Burger King se desvive para cumplir su promesa de cocción a las llamas

La agencia noruega, New Work, realiza con Burger King una novedosa acción en la que un cliente, desconocido y en principio desprevenido, aprende a prepara sus famosas flame grilled burgers… de un modo bastante poco ortodoxo.

Todo comienza cuando, en un local de BK de la localidad de Alesund ―casualmente, el sitio donde se celebra el Slinningsbålet―, un hombre pide un Whopper. La empleada entonces le pregunta si quiere saber cómo se preparan las hamburguesas de Burger King y le propone acompañarla a dar una vuelta en “ese helicóptero que hay ahí afuera”, y todo lo que hace el cliente es levantar sus hombros, como entregado.

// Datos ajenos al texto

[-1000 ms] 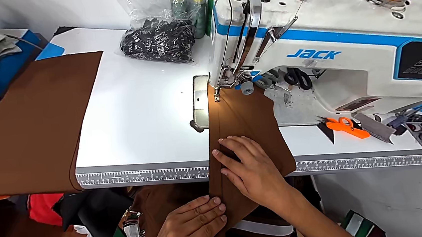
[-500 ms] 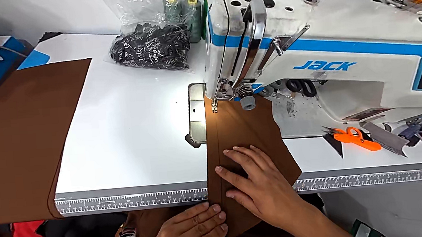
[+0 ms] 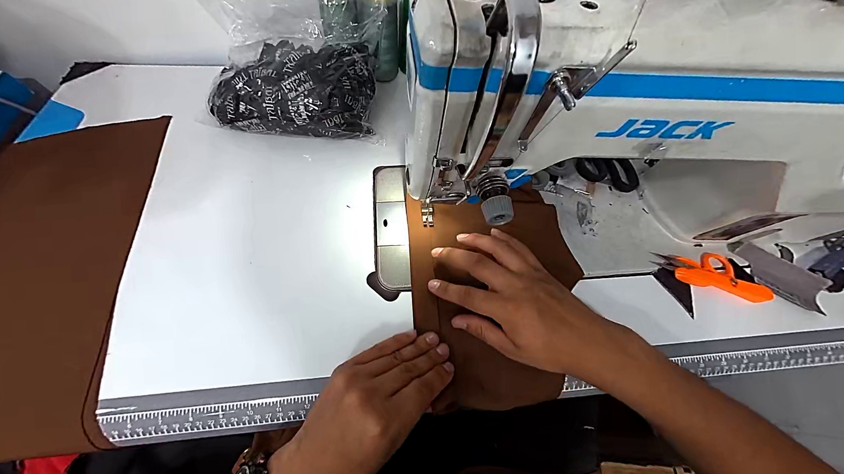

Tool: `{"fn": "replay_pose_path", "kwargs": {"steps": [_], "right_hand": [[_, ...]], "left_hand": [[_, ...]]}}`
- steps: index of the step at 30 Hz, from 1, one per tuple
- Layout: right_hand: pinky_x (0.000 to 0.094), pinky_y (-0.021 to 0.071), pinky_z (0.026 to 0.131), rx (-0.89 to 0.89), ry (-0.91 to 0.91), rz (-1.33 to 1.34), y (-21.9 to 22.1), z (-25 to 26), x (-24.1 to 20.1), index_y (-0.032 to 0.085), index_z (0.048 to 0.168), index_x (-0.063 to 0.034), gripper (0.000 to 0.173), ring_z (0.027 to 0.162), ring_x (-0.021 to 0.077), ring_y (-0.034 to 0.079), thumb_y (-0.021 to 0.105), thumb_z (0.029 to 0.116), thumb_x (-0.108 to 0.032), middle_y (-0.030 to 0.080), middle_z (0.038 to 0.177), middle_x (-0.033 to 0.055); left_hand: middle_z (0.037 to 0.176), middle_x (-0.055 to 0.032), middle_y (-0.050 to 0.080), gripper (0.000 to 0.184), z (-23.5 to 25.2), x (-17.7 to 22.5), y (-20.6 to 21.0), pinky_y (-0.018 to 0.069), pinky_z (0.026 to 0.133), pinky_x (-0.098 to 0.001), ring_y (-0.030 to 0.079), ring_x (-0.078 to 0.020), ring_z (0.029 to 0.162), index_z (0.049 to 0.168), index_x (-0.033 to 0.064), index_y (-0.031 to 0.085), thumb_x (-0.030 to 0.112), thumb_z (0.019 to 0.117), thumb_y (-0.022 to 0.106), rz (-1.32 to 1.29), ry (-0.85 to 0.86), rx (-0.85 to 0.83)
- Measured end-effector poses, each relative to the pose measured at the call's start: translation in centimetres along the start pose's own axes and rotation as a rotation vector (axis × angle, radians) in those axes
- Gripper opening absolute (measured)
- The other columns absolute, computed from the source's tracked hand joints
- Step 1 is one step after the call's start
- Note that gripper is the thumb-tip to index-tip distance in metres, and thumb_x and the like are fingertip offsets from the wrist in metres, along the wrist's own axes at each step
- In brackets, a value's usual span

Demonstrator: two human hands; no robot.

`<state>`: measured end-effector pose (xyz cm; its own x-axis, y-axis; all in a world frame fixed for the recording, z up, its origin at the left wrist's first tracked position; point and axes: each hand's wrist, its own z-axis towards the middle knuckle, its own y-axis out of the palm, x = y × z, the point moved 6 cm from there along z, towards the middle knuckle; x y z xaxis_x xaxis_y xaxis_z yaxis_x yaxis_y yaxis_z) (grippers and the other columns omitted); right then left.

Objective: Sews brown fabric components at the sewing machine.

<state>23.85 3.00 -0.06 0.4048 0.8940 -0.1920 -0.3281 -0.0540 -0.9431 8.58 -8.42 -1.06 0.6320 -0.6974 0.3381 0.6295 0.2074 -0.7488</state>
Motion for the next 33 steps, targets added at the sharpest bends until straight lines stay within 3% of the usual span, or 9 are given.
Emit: {"fn": "replay_pose_path", "kwargs": {"steps": [5, 9, 11, 15, 18, 22, 27, 33], "right_hand": [[0.0562, 0.0334, 0.121, 0.081, 0.147, 0.040, 0.6, -1.6, -4.1, 0.072, 0.126, -0.0173, 0.035, 0.146, 0.0204, 0.045, 0.047, 0.1077, -0.032, 0.061, 0.145, -0.0054], [0.0549, 0.0395, 0.118, 0.181, 0.291, 0.077, 1.6, -3.7, -6.7, 0.072, 0.129, -0.0191, 0.036, 0.143, 0.0214, 0.049, 0.045, 0.1089, -0.031, 0.063, 0.143, -0.0061], [0.0555, 0.0401, 0.117, 0.214, 0.310, 0.081, 1.8, -4.5, -7.5, 0.072, 0.129, -0.0199, 0.035, 0.142, 0.0228, 0.050, 0.045, 0.1087, -0.031, 0.064, 0.142, -0.0056], [0.0565, 0.0380, 0.118, 0.222, 0.231, 0.116, 1.9, -5.9, -8.2, 0.071, 0.129, -0.0223, 0.035, 0.143, 0.0224, 0.049, 0.046, 0.1090, -0.036, 0.063, 0.143, -0.0059], [0.0555, 0.0380, 0.119, 0.182, 0.137, 0.124, 1.7, -6.4, -7.9, 0.069, 0.130, -0.0234, 0.035, 0.143, 0.0211, 0.049, 0.048, 0.1080, -0.041, 0.061, 0.146, -0.0053], [0.0520, 0.0361, 0.120, 0.128, 0.022, 0.085, 1.5, -6.4, -7.1, 0.065, 0.135, -0.0242, 0.041, 0.144, 0.0203, 0.047, 0.049, 0.1063, -0.049, 0.057, 0.150, -0.0043], [0.0537, 0.0351, 0.120, 0.105, -0.044, 0.113, 1.3, -6.0, -6.1, 0.063, 0.136, -0.0260, 0.044, 0.144, 0.0213, 0.047, 0.049, 0.1046, -0.053, 0.056, 0.151, -0.0037], [0.0544, 0.0349, 0.119, 0.030, -0.075, 0.094, 1.1, -4.6, -4.2, 0.059, 0.142, -0.0266, 0.049, 0.144, 0.0220, 0.046, 0.046, 0.1044, -0.057, 0.052, 0.154, -0.0032]], "left_hand": [[0.131, -0.0043, 0.071, 0.024, -0.8, 0.3, 0.3, 0.0482, 0.114, -0.0383, 0.062, -0.0186, 0.130, 0.120, 0.0096, 0.073, 0.011, 0.1048, 0.054, 0.064, -0.045, -0.060], [0.132, -0.0049, 0.064, 0.036, -1.9, 0.7, 0.3, 0.0410, 0.118, -0.0458, 0.055, -0.0212, 0.134, 0.131, 0.0166, 0.067, 0.038, 0.1078, 0.050, 0.130, -0.070, -0.117], [0.136, -0.0041, 0.064, 0.041, -2.1, 0.7, -0.2, 0.0380, 0.120, -0.0468, 0.052, -0.0204, 0.138, 0.134, 0.0181, 0.066, 0.043, 0.1089, 0.044, 0.140, -0.048, -0.165], [0.142, -0.0050, 0.063, 0.044, -2.0, 0.4, -1.3, 0.0364, 0.122, -0.0446, 0.050, -0.0210, 0.142, 0.132, 0.0119, 0.066, 0.041, 0.1102, 0.041, 0.136, 0.059, -0.243], [0.145, -0.0049, 0.060, 0.044, -1.8, -0.3, -1.8, 0.0349, 0.123, -0.0474, 0.046, -0.0228, 0.145, 0.135, 0.0168, 0.066, 0.043, 0.1099, 0.040, 0.109, 0.137, -0.318], [0.144, -0.0058, 0.060, 0.049, -1.2, -1.1, -1.9, 0.0331, 0.123, -0.0503, 0.047, -0.0240, 0.145, 0.136, 0.0151, 0.063, 0.047, 0.1094, 0.038, 0.092, 0.249, -0.378], [0.149, -0.0066, 0.056, 0.055, -0.6, -1.7, -2.1, 0.0330, 0.123, -0.0496, 0.044, -0.0255, 0.146, 0.139, 0.0150, 0.061, 0.051, 0.1092, 0.033, 0.051, 0.273, -0.448], [0.150, -0.0073, 0.056, 0.055, 1.2, -3.3, -2.5, 0.0276, 0.124, -0.0572, 0.044, -0.0264, 0.146, 0.140, 0.0232, 0.062, 0.055, 0.1086, 0.030, 0.038, 0.274, -0.490]]}}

A partir de entonces, la que parecía ser una empleada termina siendo quien pilotea el helicóptero, y lo que hace no es otra cosa que llevar el sorprendido cliente ―cuyo disfrute es evidente― hasta encima del Slinningsbålet, que este año alcanzó los 38,1 metros de altura. Una vez allí el espectador se da cuenta de que el gran disco oscuro y chato que el helicóptero lleva colgando debajo de sí es en realidad una parrilla que sostiene, en su centro, una mínima y única hamburguesa cruda, que en cuestión de segundos termina ―se supone― perfectamente cocida al calor de las gigantescas llamas de la pira celebratoria noruega.